Asili nido, le ausiliarie ancora sul piede di guerra «Ormai sembra che il dissesto esista solo per noi»

«Ormai sembra che il dissesto esista soltanto per noi». Le ausiliarie al servizio negli asili nido del Comune di Catania sono di nuovo sul piede di guerra. Nei giorni scorsi, l’amministrazione ha pagato alla cooperativa per la quale lavorano il mese di febbraio. Ma a loro sono arrivati i soldi della prima metà di settembre. «A marzo, quando siamo rientrate in servizio dopo lo sciopero – racconta una lavoratrice – il Comune ha saldato le spettanze di gennaio. Con quelle ci sono arrivati gli stipendi di giugno e luglio dell’anno passato». Un ritardo dovuto a un fatto molto semplice: con Palazzo degli elefanti in dissesto, tutto ciò che riguarda il periodo antecedente la dichiarazione di default viene gestito dall’organismo straordinario di liquidazione. In altri termini: il 2018 è compito dei tecnici, dal 2019 in poi la responsabilità è della politica.

«Noi siamo in grosse difficoltà – aggiunge l’ausiliaria – Continuiamo a presentarci in servizio perché comprendiamo i bisogni dei genitori lavoratori per i quali gli asili nido sono fondamentali. Ma nessuno pensa che noi siamo nella stessa situazione?». Dopo Pasqua, all’ispettorato del lavoro di Catania si è tenuta una riunione tra le istituzioni e la coop: quest’ultima, però, non si è presentata al tavolo. «Abbiamo chiesto l’intervento sostitutivo – spiega l’assessore ai Servizi sociali Giuseppe Lombardo – Vogliamo provare a pagare noi direttamente le lavoratrici, visto che c’è stato qualche problema tra loro, noi e la cooperativa.
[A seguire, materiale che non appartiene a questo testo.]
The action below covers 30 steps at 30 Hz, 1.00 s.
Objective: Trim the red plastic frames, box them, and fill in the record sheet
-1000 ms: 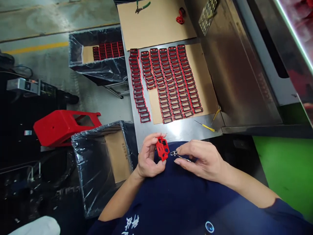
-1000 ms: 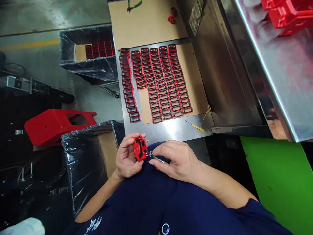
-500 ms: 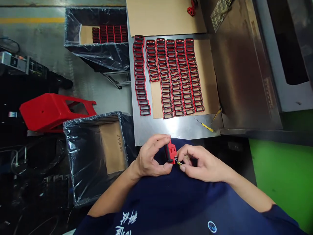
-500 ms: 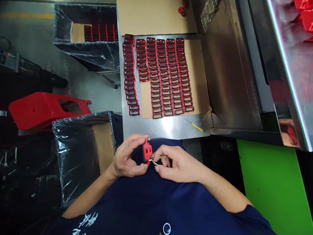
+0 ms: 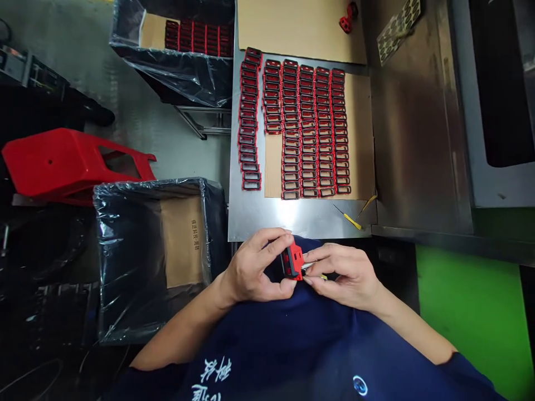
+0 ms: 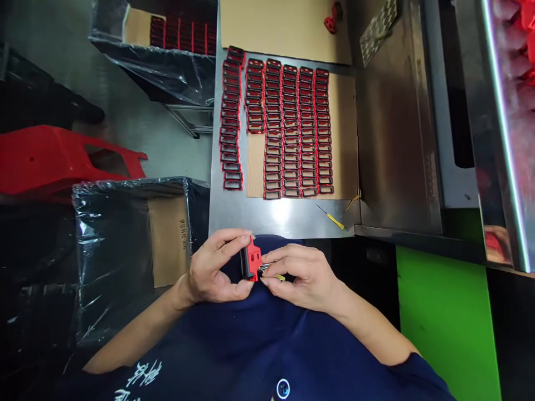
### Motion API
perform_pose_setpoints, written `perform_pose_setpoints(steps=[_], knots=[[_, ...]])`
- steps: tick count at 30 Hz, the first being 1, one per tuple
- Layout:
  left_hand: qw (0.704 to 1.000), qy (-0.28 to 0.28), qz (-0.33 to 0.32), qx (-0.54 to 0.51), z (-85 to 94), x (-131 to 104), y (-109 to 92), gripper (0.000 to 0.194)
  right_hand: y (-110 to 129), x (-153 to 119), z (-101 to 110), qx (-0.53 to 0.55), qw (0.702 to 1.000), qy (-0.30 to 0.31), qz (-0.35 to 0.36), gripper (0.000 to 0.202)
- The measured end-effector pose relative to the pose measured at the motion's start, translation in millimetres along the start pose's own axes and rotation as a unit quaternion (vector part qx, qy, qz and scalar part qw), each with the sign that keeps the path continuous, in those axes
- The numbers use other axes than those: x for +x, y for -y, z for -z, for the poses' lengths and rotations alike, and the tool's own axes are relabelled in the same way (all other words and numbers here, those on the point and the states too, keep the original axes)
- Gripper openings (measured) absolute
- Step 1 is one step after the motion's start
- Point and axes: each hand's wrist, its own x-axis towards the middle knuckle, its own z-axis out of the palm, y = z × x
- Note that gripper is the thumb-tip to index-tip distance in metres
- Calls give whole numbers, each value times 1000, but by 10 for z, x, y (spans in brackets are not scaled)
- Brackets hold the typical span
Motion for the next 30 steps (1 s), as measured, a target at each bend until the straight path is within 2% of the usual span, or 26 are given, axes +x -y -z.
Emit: perform_pose_setpoints(steps=[3, 5, 11, 16, 19, 24, 30], knots=[[1000, -27, -1, 9, 65, -81, 7, 67, 6, 50, -123, 36, 999, 2, -30, 18], [999, -48, -4, 14, 132, -159, 20, 64, 11, 112, -218, 47, 998, 23, -26, 22], [993, -104, 41, 41, 418, -489, 43, 62, 98, 383, -505, 41, 987, 154, -25, 14], [986, -128, 76, 79, 574, -745, -73, 64, 127, 554, -650, 45, 970, 239, -21, 7], [972, -169, 104, 124, 506, -865, -212, 65, 52, 607, -645, 40, 961, 272, 21, 8], [938, -240, 155, 197, 200, -984, -497, 66, -88, 666, -561, 62, 934, 333, 110, 10], [904, -289, 193, 248, -113, -1047, -776, 68, -132, 660, -482, 78, 894, 414, 149, 9]])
Ma senza l’accordo dell’azienda è una decisione che non possiamo prendere». Dal canto suo, Palazzo degli elefanti si dice in regola: è stato pagato febbraio e, a giorni, sarà pagato anche marzo. «Sto attendendo che gli uffici terminino l’istruttoria sull’ultima fattura, per verificare che sia tutto in regola», sostiene Lombardo.

«Abbiamo un ritardo di neanche sessanta giorni e, quando ci siamo insediati, era di oltre sette mesi. Stiamo facendo il possibile». Non è chiaro quando l’organismo straordinario di liquidazione prenderà in mano la pratica asili nido, in modo da versare le mensilità arretrate per il 2018, prima che venisse accertato il fallimento del Comune. «L’avviso per la richiesta di accertamento dei crediti è ancora in corso – afferma Lombardo – Una volta che sarà chiuso quello, capiremo l’indirizzo dell’organismo di liquidazione e potremo dare maggiori certezze sul pregresso. Allo stato, possiamo pensare all’attuale, ed è quello che stiamo tentando di fare». L’obiettivo, insomma, è raggiungere un accordo con la cooperativa. Dopo quello, forse, le ausiliarie e i bambini catanesi potranno di nuovo respirare.